Religious Protections and Politics in a Secular America
Event description
- Academic events
- Free
- Open to the public
Religion continues to play a central role in American society and politics. With a majority of Americans still claiming a religious affiliation, religious values, morals and beliefs inform many voters' actions and, therefore, political candidates' rhetoric. Furthermore, the current Supreme Court justices appear to be leaning toward maximizing individual religious liberties broadening what qualifies as religious expression. And, socially, religion is understood as a personal and private aspect shielded from critique. Yet, a growing number of Americans lack religious commitments and identities adding to the increasing secularization of the country. This propels the debate on religion's place in American politics, if any. This panel addresses many of these issues and provides historical and contemporary insights from leading scholars into the legal protections of the category of religion, the cultural mores surrounding religion as individualized private belief, and how this affects everyone in our nation with specific traditions receiving preferential treatment. As we head to a contentious national election, this panel supplies students, faculty, and staff an opportunity to consider issues around religiosity and politics in American society
About the panelists
Randall Balmer, a prize-winning historian and Emmy Award nominee, holds the John Phillips Chair in Religion at Dartmouth College, the oldest endowed professorship at Dartmouth. Before coming to Dartmouth in 2012, he was a professor of American religious history at Columbia for 27 years. He is the author of more than a dozen books, including Redeemer: The Life of Jimmy Carter, Bad Faith: Race and the Rise of the Religious Right, and Passion Plays: How Religion Shaped Sports in North America. His second book, Mine Eyes Have Seen the Glory: A Journey into the Evangelical Subculture in America, now in its fifth edition, was made into an award-winning documentary for PBS. His commentaries appear in newspapers across the country, including the Los Angeles Times and the Washington Post.
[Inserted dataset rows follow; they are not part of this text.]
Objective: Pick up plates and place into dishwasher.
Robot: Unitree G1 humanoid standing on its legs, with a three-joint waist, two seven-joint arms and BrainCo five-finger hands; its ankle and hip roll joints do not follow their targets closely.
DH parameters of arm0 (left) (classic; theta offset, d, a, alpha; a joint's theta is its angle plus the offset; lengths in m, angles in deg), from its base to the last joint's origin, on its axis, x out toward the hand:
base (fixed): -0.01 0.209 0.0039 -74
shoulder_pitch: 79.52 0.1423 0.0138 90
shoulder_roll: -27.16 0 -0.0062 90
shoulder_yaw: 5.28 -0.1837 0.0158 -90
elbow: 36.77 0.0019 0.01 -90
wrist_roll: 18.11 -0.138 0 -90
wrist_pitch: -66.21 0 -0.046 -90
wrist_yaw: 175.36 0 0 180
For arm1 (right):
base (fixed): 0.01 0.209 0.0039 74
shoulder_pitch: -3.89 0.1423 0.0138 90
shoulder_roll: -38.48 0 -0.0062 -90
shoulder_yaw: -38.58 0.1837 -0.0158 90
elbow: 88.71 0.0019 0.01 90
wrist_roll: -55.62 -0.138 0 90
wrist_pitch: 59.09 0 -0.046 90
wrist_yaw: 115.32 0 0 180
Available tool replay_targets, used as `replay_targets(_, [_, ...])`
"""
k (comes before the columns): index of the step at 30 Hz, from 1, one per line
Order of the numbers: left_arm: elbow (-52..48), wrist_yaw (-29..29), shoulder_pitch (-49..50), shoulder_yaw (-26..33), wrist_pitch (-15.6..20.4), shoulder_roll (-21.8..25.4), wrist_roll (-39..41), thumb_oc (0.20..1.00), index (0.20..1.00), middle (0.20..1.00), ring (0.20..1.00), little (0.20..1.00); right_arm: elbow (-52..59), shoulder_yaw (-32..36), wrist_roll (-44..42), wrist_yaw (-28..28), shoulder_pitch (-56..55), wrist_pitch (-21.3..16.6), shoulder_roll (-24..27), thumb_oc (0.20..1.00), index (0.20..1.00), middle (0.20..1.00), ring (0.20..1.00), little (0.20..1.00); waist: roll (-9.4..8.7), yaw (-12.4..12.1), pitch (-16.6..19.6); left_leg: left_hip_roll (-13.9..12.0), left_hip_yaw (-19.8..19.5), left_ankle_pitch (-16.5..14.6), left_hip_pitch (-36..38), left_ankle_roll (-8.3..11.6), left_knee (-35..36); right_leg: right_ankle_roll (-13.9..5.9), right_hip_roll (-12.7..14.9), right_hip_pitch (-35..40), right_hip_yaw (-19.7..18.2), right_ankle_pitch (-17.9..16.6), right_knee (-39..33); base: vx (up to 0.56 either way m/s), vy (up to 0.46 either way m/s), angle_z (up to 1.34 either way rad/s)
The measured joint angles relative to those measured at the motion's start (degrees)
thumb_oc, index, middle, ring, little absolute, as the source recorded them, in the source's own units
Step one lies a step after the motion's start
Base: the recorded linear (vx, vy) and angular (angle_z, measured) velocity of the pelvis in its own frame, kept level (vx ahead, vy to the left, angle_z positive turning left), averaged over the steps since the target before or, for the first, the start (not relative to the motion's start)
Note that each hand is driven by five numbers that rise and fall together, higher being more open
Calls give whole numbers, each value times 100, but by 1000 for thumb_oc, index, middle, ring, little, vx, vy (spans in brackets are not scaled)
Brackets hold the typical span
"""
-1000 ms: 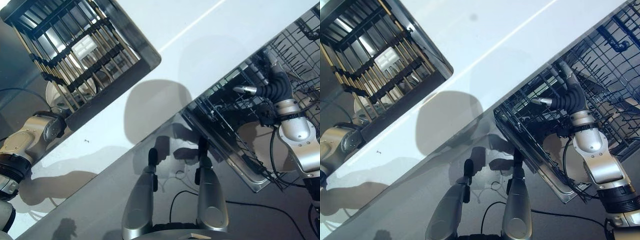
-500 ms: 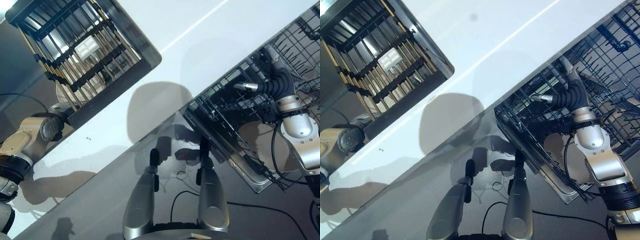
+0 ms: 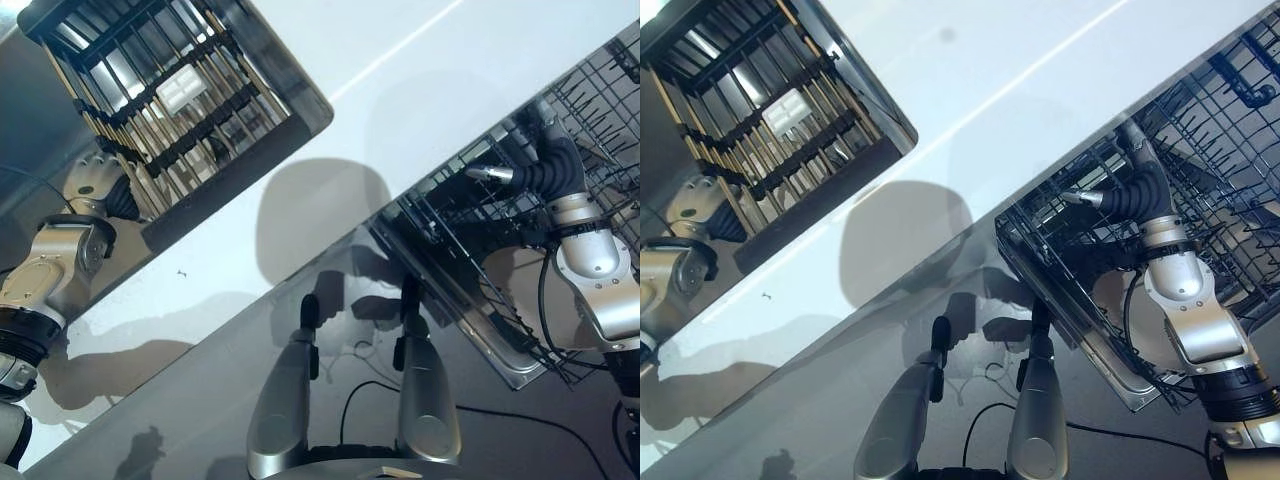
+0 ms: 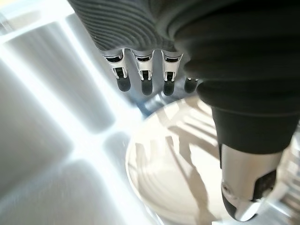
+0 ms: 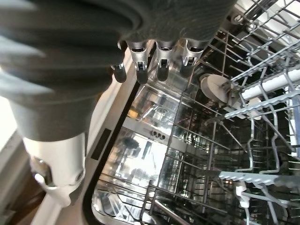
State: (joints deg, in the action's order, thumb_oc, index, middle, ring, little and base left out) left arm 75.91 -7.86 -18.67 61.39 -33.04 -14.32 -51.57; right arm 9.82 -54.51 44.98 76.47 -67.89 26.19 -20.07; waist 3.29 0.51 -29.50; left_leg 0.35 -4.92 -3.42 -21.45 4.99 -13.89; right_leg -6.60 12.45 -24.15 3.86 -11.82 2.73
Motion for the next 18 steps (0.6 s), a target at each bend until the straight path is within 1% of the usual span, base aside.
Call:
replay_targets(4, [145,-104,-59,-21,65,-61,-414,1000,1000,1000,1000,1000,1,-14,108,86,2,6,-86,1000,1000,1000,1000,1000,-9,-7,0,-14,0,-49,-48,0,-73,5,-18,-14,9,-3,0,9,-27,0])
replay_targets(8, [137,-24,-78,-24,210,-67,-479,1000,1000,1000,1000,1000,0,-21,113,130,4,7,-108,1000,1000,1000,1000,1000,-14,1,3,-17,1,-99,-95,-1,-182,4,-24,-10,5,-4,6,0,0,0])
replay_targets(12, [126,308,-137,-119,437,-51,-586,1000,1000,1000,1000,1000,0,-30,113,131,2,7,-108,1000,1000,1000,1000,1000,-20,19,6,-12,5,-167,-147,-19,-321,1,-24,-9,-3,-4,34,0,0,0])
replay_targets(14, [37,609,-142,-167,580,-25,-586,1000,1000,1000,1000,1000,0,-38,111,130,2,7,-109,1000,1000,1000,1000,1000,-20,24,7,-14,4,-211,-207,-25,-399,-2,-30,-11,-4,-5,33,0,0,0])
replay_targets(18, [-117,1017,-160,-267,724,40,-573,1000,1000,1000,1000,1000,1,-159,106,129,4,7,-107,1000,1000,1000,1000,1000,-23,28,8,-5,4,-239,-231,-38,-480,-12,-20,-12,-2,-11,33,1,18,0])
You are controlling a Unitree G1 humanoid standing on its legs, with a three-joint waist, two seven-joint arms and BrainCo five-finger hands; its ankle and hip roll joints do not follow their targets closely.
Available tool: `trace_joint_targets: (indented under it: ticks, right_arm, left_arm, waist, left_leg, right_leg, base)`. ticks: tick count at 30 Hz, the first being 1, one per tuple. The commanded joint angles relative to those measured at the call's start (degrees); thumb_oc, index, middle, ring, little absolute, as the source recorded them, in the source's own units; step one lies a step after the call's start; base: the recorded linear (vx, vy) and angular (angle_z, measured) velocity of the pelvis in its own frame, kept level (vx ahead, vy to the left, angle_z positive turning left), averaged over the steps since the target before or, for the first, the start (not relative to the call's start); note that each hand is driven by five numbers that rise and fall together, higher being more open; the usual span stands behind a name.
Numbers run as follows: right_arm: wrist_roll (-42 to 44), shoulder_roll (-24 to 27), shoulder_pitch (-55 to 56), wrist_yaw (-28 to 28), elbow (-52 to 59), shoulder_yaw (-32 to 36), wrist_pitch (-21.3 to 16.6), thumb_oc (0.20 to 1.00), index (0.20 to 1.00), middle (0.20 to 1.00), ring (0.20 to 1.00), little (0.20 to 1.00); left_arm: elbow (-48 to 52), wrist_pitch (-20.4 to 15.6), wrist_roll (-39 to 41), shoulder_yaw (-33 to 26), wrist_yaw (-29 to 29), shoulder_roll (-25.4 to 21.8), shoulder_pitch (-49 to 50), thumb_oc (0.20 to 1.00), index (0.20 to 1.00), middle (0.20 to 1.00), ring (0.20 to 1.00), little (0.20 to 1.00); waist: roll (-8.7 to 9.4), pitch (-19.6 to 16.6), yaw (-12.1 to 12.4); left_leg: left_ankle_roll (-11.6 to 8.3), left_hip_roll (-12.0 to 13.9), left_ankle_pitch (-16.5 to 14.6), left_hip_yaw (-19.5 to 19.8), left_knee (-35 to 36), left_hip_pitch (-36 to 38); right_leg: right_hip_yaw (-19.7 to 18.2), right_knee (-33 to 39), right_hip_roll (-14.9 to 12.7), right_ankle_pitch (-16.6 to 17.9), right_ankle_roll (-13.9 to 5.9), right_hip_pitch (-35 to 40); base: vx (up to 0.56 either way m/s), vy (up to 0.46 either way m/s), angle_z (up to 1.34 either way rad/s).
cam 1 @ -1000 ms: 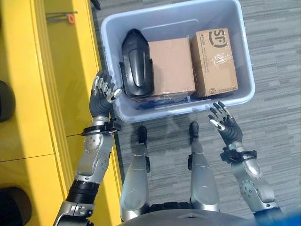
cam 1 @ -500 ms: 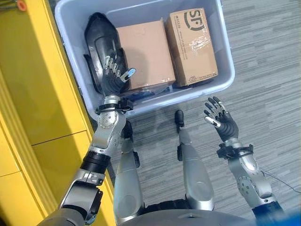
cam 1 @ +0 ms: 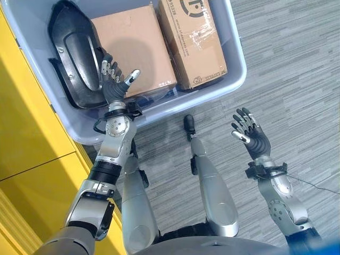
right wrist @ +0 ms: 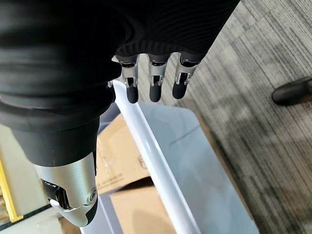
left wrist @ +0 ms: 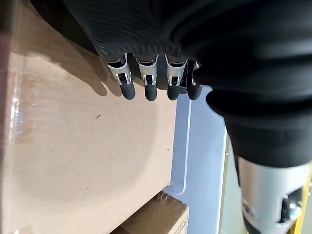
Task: Move parts from the plastic box to the shelf.
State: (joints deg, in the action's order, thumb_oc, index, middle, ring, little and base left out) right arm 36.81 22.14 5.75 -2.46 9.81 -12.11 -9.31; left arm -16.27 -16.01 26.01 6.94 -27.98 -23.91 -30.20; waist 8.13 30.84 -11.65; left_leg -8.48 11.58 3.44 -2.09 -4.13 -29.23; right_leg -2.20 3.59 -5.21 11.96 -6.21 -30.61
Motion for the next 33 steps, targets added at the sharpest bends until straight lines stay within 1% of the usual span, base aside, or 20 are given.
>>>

Dheepa Sundaram (she/her) is an assistant professor of religious studies at the University of Denver. She researches hate politics, performance, ritual, and digital culture in transnational South Asian contexts. She has presented and published on Hindu nationalism in the U.S. diaspora as well as the formation of Hindu and Hindu nationalist virtual religious publics through online platforms and emerging technologies (e.g., social media, apps, virtual reality, and artificial intelligence). Her current monograph project, Globalizing Dharma: The Making of a Global Hindu Brand, examines how commercial ritual websites fashion a digital canon for Hindu religious praxis, effectively branding religious identities and marketing caste-privileged religious norms as a default, cosmopolitan Hinduism that anchors the Hindu nationalist political project. She is also a contributor for Religion News Service on Hindu perspectives, a founding member of the US-based South Asia Scholar Activist Collective (SASAC), and a trainer for Sacred Writes (public scholarship training program for religion scholars).
Daisy Vargas is an assistant professor of religious studies at University of Arizona. She received her PhD in History from the University of California Riverside. She is an ethnographer and historian of religion specializing in Catholicism in the Americas; race, ethnicity, religion in the United States; and Latinx religion. Her current book project traces the history of Mexican religion, race, and the law from the nineteenth century into the contemporary moment. Dr. Vargas is involved in museum curatorial work, and she also serves on the advisory committee for Engaging Lived Religion in the 21st Century Museum at the Fowler Museum of UCLA. She is co-chair of the Religions in the Latina/o Americas Unit, and steering committee member of the Catholic Studies Unit for the American Academy of Religion.
About the moderator
Terry Shoemaker is an assistant teaching professor of religious studies at Arizona State University focusing on religious change in contemporary life in the United States. This includes the ways that religion and religious people adapt, convert, deconvert, reform, and abandon aspects of their religiosity or spirituality. He is interested also in studying sports in the United States through the lens of religious studies theories and methods. His work is featured at numerous sites like The Conversation, Zócalo Public Square, and Religion Dispatches. These interests lead Terry into various classes at ASU on the topics of Religion and Popular Culture, Religion and Sports, and Spirituality in America.
His latest book Religions and Sports: The Basics provides an introductory text for how to understand the many relationships between religion and sports, and how to study the two phenomena. Religions and Sports follows previously published work like The Prophetic Dimension of Sport (2018) and a second edited volume regarding the future of progressive Christianity and the Millennial generation with Wifp & Stock Publishers. Terry currently serves as vice president of the Society for the Future of Higher Education (SFHE), as the co-editor of the International Journal of Sport and Religion, and on the Religion, Sport, and Play American Academy of Religion steering committee.